PROBLEM DETAILS
For the records below, copy exactly the span that begins at the line containing "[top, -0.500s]" and stops after the line containing "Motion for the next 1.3", minus any pictures.

ENTRIES SHOWN
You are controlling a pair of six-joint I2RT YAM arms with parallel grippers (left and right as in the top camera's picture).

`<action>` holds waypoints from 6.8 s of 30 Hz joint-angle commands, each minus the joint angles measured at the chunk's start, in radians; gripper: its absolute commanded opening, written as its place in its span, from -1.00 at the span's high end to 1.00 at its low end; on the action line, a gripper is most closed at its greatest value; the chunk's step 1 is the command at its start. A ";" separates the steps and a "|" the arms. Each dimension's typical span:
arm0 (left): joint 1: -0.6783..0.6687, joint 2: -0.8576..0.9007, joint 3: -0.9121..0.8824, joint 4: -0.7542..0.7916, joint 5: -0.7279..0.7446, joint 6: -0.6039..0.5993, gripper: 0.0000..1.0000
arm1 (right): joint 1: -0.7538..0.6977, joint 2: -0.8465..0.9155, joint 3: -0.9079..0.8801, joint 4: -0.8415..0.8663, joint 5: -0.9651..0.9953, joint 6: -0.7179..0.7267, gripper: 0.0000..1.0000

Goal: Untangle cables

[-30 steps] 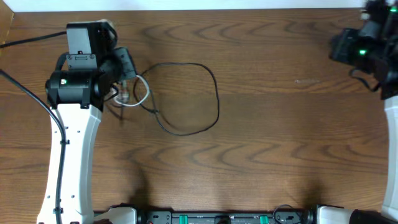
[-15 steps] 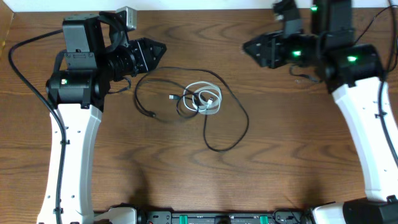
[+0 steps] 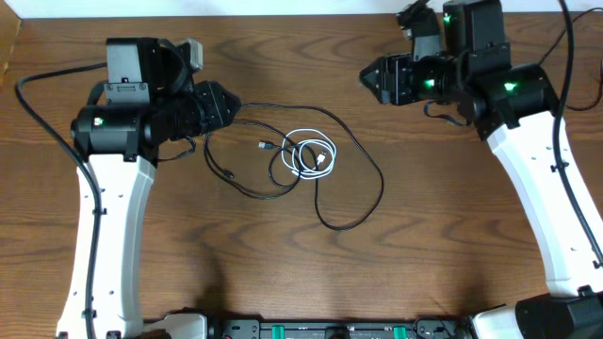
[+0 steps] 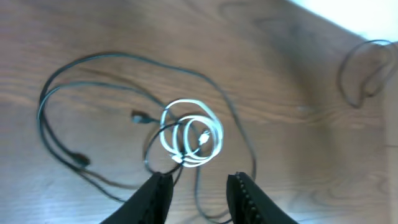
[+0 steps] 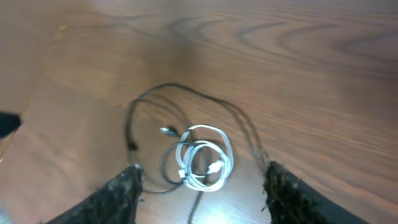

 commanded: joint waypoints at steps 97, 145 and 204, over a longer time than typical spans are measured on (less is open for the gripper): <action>-0.179 0.485 -0.031 0.097 -0.166 0.423 0.86 | -0.046 0.006 0.000 -0.125 0.116 -0.019 -0.51; -0.138 -0.095 -0.031 0.251 -0.155 -0.204 0.85 | 0.153 0.278 -0.003 -0.095 -0.285 -0.729 -0.63; -0.138 -0.063 -0.035 -0.017 -0.826 -0.221 0.85 | -0.195 -0.144 0.000 0.077 0.042 -0.163 0.98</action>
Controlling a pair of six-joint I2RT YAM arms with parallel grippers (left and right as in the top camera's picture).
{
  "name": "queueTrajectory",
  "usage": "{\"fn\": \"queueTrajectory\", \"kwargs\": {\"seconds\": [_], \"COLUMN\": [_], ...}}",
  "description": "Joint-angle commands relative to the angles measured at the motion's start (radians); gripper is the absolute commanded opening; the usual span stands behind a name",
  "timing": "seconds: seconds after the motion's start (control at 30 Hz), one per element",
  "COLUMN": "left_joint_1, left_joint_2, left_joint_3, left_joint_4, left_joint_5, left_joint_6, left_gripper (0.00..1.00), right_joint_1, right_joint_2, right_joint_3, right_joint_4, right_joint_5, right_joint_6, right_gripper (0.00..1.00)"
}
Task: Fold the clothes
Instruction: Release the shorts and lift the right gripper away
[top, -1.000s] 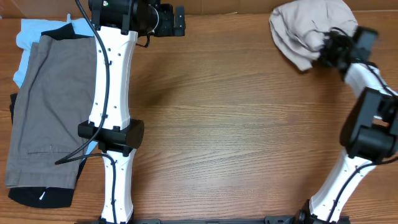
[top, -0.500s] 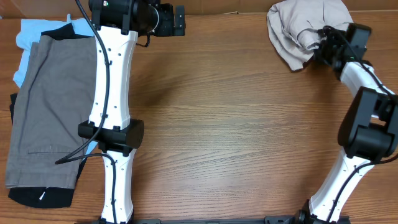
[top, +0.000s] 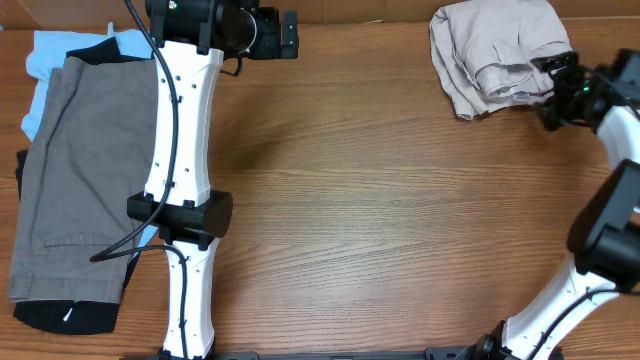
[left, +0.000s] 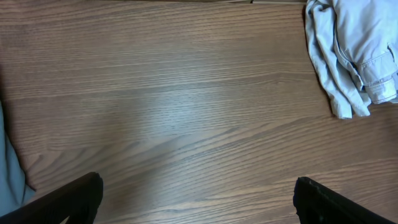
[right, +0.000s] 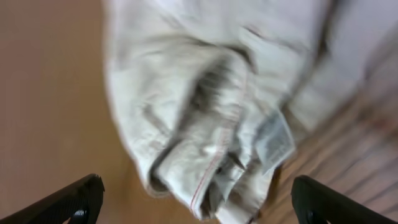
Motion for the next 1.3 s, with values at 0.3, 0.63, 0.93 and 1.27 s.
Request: {"fn": "queueTrajectory", "kwargs": {"seconds": [0.3, 0.63, 0.93, 1.27], "left_joint_1": [-0.006, -0.007, -0.006, -0.006], "left_joint_2": [0.011, 0.011, 0.011, 0.011], "left_joint_3": [-0.003, -0.003, -0.003, -0.003], "left_joint_4": [0.023, 0.022, 0.024, 0.023], "left_joint_5": [-0.01, -0.011, -0.01, -0.011], "left_joint_6": [0.023, 0.023, 0.023, 0.023], "left_gripper": [1.0, 1.0, 1.0, 1.0], "right_joint_1": [0.215, 0.254, 0.23, 0.186], "right_joint_2": [-0.065, 0.143, 0.256, 0.018], "right_joint_3": [0.026, 0.026, 0.026, 0.154], "right_joint_4": [0.161, 0.438, 0.339, 0.16], "right_joint_5": [0.403, 0.594, 0.572, 0.535], "right_joint_6": [-0.838, -0.707, -0.707, -0.697], "right_gripper": [1.0, 1.0, 1.0, 1.0]}}
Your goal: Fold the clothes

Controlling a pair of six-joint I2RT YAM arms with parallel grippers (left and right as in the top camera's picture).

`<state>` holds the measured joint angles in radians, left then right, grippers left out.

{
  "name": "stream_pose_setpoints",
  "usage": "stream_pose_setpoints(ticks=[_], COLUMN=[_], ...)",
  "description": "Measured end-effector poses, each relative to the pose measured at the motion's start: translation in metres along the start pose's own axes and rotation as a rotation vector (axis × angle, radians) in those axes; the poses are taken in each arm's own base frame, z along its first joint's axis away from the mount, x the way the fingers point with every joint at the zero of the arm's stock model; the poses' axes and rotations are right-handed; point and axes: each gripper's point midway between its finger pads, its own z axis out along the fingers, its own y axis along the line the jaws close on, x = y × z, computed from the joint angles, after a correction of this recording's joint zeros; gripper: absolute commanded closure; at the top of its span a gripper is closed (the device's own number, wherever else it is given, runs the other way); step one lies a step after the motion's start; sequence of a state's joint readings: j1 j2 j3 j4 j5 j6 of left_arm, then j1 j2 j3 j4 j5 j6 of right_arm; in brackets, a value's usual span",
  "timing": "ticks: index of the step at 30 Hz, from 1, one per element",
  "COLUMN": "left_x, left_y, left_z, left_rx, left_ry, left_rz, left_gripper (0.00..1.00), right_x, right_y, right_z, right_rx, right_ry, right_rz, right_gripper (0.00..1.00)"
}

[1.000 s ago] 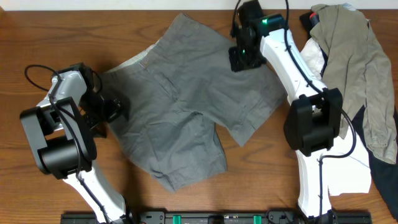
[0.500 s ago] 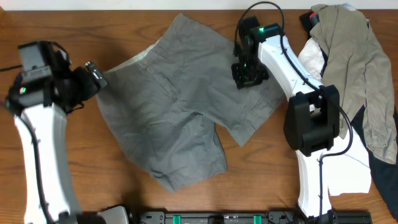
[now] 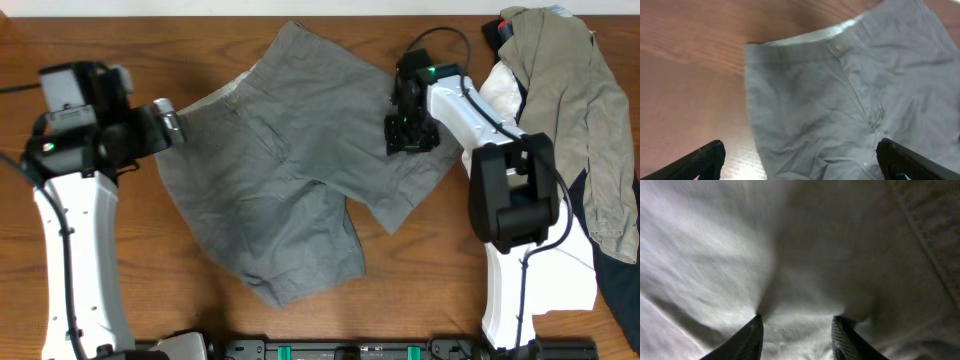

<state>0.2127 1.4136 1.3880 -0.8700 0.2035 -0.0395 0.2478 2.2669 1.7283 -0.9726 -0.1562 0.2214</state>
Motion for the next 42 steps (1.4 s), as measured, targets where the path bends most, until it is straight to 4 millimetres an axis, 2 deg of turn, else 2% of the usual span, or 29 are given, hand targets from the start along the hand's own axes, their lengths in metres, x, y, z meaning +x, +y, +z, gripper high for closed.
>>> stream_pose_setpoints(ticks=[5,11,15,17,20,22,24,26,28,30,33,35,37,40,42], left_x=[0.004,0.01,0.016,0.019,0.024,0.028,0.031,0.032,0.033,0.034,0.036,0.041,0.047,0.054,0.057], left_y=[-0.019,-0.026,-0.023,-0.021,-0.018,-0.017,-0.016,-0.015,-0.014,-0.013,-0.01,-0.007,-0.005,-0.003,-0.003], left_z=[0.02,0.058,0.081,0.092,0.108,0.116,0.124,0.13,0.134,0.138,0.149,0.158,0.167,0.179,0.181], left_rx=[0.03,0.039,0.036,0.036,0.036,0.038,0.04,0.044,0.049,0.053,0.05,0.048,0.051,0.056,0.059], left_ry=[0.039,0.107,0.152,0.172,0.204,0.223,0.239,0.245,0.246,0.249,0.26,0.281,0.302,0.325,0.334], left_rz=[0.111,0.156,0.159,0.172,0.199,0.22,0.247,0.279,0.319,0.369,0.424,0.442,0.451,0.461,0.464], left_gripper=[0.02,0.02,0.02,0.02,0.02,0.02,0.02,0.02,0.02,0.01,0.02,0.04,0.05,0.05,0.07], right_x=[-0.04,-0.121,-0.168,-0.183,-0.19,-0.189,-0.182,-0.168,-0.149,-0.12,-0.083,-0.06,-0.038,-0.011,0.004], right_y=[-0.017,-0.051,-0.061,-0.061,-0.06,-0.057,-0.052,-0.048,-0.044,-0.038,-0.028,-0.021,-0.012,0.002,0.009], right_z=[-0.003,-0.008,-0.012,-0.012,-0.012,-0.015,-0.016,-0.019,-0.021,-0.026,-0.042,-0.058,-0.079,-0.104,-0.112], right_rx=[-0.029,-0.04,-0.044,-0.048,-0.058,-0.066,-0.079,-0.092,-0.105,-0.126,-0.16,-0.171,-0.174,-0.181,-0.186], right_ry=[-0.177,-0.484,-0.69,-0.763,-0.795,-0.762,-0.682,-0.577,-0.46,-0.318,-0.173,-0.101,-0.046,0.014,0.053], right_rz=[0.036,0.07,0.063,0.05,0.04,0.039,0.04,0.049,0.065,0.087,0.099,0.093,0.079,0.047,0.038], right_gripper=[0.53,0.49,0.38,0.37,0.34,0.29,0.13,0.06,0.05,0.07,0.26,0.44,0.55,0.74,0.87])
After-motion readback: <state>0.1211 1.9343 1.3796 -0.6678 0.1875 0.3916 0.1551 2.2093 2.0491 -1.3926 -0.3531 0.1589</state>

WRITTEN RESPONSE
[top, -0.500s] 
[top, +0.000s] 
[left, +0.000s] 
[right, +0.000s] 
Motion for the next 1.3 s, with values at 0.3, 0.63, 0.93 and 1.27 s.

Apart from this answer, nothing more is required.